九博から帰り道

「100のモノが語る世界の歴史」では印象的な二つの像があった。ひとつは紀元100年頃のガンダーラ仏である。釈迦の姿が描きはじめられた最初のもので、仏像からは釈迦の徳の高さ偉大さが如実に示されている。お顔も、ヘレニズムの影響を受けておられるが、慈愛に満ちていて幽かに微笑む口元がやさしい。そこからほど近いところに、唐三彩の官吏を写した俑(陶製人形)があった。720年代に支那中国で造られた焼き物である。手を胸の前で合わせてすっくと立つ宦官。その顔は良く言えばプライドに満ちている、悪く言えば高慢な表情とも言える。
 どちらも素晴らしい作品だが、じっくりと拝見したいのはやはりガンダーラ仏のほうだね。
 驚いたのは、1300年代にイフェ大王国(ナイジェリア)で造られた頭像である。
http://www.history100.jp/point/index7.html
 上記をクリックしていただくと、最初に「ルイス島のチェス駒」が出てくる。その下の大きな頭が「イフェの頭像」である。これが鋳造されたものである。中世のアフリカは暗黒どころか、極めて文明的だったということがわかる。
 同様にアメリカの先住民族の文化も深く精緻だ。「モチェ文化の壺」
http://ameblo.jp/aran-mira88/entry-12016853468.html
 ここに写真があったけれど、撮影してもよかったのかにゃ?
 まぁいいや。これなんかも南北アメリカ大陸に白人どもがやってくる前に花開いていた文化があり、アフリカも南北のアメリカも、放っておいてくれれば独自の進歩を遂げていただろう。ヨーロッパの白い人々は余分なことをしてくれたものだ。

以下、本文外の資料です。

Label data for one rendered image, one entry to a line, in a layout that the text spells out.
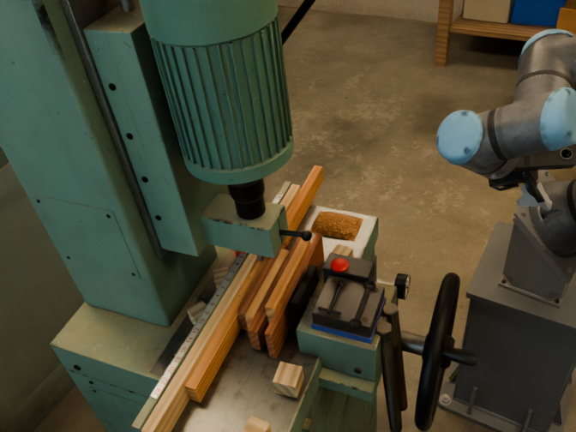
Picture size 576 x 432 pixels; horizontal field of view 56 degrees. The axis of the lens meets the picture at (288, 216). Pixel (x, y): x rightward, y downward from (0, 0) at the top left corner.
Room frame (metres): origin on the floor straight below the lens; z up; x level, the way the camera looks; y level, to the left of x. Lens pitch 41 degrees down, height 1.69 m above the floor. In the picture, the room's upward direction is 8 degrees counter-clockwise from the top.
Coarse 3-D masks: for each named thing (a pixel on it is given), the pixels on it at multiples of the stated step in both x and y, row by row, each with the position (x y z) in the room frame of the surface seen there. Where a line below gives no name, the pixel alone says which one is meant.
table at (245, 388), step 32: (256, 352) 0.56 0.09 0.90; (288, 352) 0.55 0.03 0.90; (224, 384) 0.51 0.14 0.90; (256, 384) 0.50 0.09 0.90; (320, 384) 0.51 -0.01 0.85; (352, 384) 0.49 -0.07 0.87; (192, 416) 0.46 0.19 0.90; (224, 416) 0.45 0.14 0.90; (256, 416) 0.44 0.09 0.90; (288, 416) 0.44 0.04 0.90
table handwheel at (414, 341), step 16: (448, 288) 0.60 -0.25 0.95; (448, 304) 0.56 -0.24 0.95; (432, 320) 0.55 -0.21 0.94; (448, 320) 0.54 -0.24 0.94; (416, 336) 0.60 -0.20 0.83; (432, 336) 0.52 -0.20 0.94; (448, 336) 0.58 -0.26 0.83; (416, 352) 0.58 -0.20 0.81; (432, 352) 0.50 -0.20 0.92; (432, 368) 0.48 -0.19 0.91; (432, 384) 0.46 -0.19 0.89; (432, 400) 0.45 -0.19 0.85; (416, 416) 0.46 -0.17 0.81; (432, 416) 0.50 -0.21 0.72
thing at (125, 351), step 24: (216, 264) 0.89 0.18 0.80; (96, 312) 0.79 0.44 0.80; (72, 336) 0.74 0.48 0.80; (96, 336) 0.73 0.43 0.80; (120, 336) 0.72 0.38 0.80; (144, 336) 0.71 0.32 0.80; (168, 336) 0.70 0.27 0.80; (72, 360) 0.70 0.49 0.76; (96, 360) 0.67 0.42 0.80; (120, 360) 0.66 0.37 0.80; (144, 360) 0.65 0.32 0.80; (168, 360) 0.64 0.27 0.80; (120, 384) 0.65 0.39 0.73; (144, 384) 0.62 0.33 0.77
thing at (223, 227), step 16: (208, 208) 0.76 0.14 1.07; (224, 208) 0.75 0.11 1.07; (272, 208) 0.73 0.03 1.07; (208, 224) 0.73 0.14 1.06; (224, 224) 0.72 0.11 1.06; (240, 224) 0.71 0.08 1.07; (256, 224) 0.70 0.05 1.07; (272, 224) 0.69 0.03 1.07; (208, 240) 0.74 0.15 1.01; (224, 240) 0.72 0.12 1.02; (240, 240) 0.71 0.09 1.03; (256, 240) 0.69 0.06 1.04; (272, 240) 0.68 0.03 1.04; (272, 256) 0.68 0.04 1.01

こんなニュースがあった。《中国軍制服組元トップ、郭伯雄氏の党籍剥奪 収賄の疑い、前政権軍ツートップが失脚》
http://headlines.yahoo.co.jp/hl?a=20150730-00000601-san-cn
 このニュースを読んで、脳裏を過ったのは、宦官俑の高慢な表情だった。制服組の2トップが失脚し、裏でほくそ笑んでいる誰かがいるに違いない。
 九州国立博物館からの帰路である。来る時に通った参道は人人人で埋まっていた。東京駅のラッシュ時でもこんなことはなかろうという凄まじさ。その90%以上が「チャンワーチェンワー」と叫ぶ人たちだった。そんなに天神様信仰は人気があったの?
 太宰府駅前の交差点のところでは、マイクをもった数人の若者が「チャンワー天安門、チェンワー天安門……」と演説をしながら、行き過ぎる同国人に新聞を配っていた。
大紀元時報」だった。ワシャが通りかかった前後で、その新聞を受け取ったのはワシャだけだった。支那中国の人はまったく無視をして通過していくのみだった。彼らには国のニュースより「梅が枝餅」のほうに興味があるのだろうか。試食には無数の手が伸びているのだが……。